(Data listing Opens)

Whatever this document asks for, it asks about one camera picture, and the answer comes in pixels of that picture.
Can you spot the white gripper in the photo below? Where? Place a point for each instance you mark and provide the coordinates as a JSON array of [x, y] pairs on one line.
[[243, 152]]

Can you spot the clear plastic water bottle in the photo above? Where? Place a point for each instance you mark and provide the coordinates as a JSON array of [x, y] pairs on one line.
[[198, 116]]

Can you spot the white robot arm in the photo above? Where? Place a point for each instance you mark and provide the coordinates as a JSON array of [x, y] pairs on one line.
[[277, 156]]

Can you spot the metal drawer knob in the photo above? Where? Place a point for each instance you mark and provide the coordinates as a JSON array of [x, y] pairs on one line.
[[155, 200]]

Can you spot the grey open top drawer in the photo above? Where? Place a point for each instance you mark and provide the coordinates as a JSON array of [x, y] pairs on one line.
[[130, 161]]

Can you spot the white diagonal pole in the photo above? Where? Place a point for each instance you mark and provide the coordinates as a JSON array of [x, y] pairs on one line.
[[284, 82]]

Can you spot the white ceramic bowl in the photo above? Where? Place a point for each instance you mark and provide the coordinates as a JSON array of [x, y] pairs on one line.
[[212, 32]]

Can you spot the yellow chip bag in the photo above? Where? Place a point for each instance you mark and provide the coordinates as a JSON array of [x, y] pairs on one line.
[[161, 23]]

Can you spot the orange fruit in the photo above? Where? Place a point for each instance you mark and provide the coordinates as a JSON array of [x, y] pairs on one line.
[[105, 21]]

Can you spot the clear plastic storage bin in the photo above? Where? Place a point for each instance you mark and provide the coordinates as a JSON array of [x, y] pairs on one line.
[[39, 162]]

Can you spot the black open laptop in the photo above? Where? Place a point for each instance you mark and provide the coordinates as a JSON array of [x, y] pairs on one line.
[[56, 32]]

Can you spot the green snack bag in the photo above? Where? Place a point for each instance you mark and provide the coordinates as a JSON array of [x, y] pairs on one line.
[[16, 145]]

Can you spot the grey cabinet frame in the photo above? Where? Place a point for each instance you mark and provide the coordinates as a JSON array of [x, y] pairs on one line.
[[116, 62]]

(Data listing Closes)

> _Task item_
Please extract exactly, and only, the lines from the line containing "Can you spot the green" through the last line of the records.

> _Solution to this task_
Can you spot the green snack bag in the photo above? Where? Place a point for each instance you mark and provide the coordinates as a JSON array of [x, y] pairs on one line.
[[16, 145]]

Can you spot the grey cabinet frame in the photo above? Where? Place a point for each instance you mark and provide the coordinates as a JSON array of [x, y] pairs on one line.
[[116, 62]]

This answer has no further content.